Setelah merasa pasrah dan menyingkirkan semua pikiran aneh di kepalanya, hasil pemeriksaan lanjutan di ruangan isolasi menunjukan perubahan membaik. Karena tidak memiliki penyakit bawaan dan hasil pemeriksaan semakin membaik. Ibnu akhirnya tidak jadi mendapatkan perawatan menggunakan ventilator.
"Sebenarnya pikiran buruk itulah yang membuat Covid-19 ini semakin berkuasa pada tubuh kita. Kalau kita bisa berpasrah dan berusaha bangkit menghilangkan pikiran buruk, virus ini pasti akan lemah pada sendirinya karena sel imun kita sudah bisa membentengi diri," jelasnya.

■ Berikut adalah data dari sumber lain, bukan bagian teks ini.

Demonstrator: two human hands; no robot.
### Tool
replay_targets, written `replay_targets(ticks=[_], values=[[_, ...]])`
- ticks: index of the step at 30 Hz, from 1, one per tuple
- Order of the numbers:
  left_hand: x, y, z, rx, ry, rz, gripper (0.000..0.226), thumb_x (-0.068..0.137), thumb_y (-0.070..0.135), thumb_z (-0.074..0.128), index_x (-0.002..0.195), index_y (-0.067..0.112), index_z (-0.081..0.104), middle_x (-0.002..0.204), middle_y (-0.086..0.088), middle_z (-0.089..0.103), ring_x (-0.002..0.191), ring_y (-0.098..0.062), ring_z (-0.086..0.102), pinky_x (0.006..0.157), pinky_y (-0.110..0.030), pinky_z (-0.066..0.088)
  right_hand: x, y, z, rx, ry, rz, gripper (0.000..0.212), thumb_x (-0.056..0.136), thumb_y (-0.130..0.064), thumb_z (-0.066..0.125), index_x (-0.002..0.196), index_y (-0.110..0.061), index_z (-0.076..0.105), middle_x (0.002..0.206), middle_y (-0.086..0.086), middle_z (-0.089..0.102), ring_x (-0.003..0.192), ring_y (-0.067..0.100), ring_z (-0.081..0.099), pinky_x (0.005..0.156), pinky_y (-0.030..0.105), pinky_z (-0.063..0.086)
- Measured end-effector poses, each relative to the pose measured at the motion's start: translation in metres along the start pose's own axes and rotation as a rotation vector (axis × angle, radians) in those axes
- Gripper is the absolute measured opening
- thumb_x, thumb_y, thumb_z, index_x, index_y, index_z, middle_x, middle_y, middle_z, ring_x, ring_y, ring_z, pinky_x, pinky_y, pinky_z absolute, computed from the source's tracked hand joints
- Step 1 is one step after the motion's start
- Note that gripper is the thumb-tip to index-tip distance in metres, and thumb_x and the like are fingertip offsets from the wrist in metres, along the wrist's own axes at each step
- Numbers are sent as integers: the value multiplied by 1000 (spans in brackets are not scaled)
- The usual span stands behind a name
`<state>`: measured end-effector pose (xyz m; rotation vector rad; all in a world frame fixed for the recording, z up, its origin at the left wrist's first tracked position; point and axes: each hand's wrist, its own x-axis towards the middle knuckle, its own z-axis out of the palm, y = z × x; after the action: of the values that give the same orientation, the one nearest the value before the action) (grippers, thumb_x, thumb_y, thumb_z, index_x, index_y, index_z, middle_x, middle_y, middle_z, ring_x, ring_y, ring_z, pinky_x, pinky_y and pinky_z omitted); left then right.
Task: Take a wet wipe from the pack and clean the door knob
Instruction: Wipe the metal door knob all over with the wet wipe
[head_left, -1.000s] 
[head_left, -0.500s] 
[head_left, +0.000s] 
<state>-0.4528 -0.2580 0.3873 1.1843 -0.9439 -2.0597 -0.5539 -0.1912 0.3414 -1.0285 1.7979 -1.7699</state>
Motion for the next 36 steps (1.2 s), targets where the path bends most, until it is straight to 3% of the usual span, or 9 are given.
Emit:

Setelah mendapatkan perawatan selama 30 hari, akhirnya Ibnu kini bisa berkumpul lagi dengan seluruh keluarganya. Ia pun sadar untuk tidak lalai dalam menerapkan protokol kesehatan seperti mencuci tangan, menjaga jarak, dan memakai masker serta menghindari kerumunan. Ibnu berharap dan mengimbau seluruh masyarkat tetap menaati dan melakukan pola hidup baru. Jangan sampai apa yang ia rasakan terjadi kepada masyarakat lain. Karena Covid-19 ini benar-benar ada.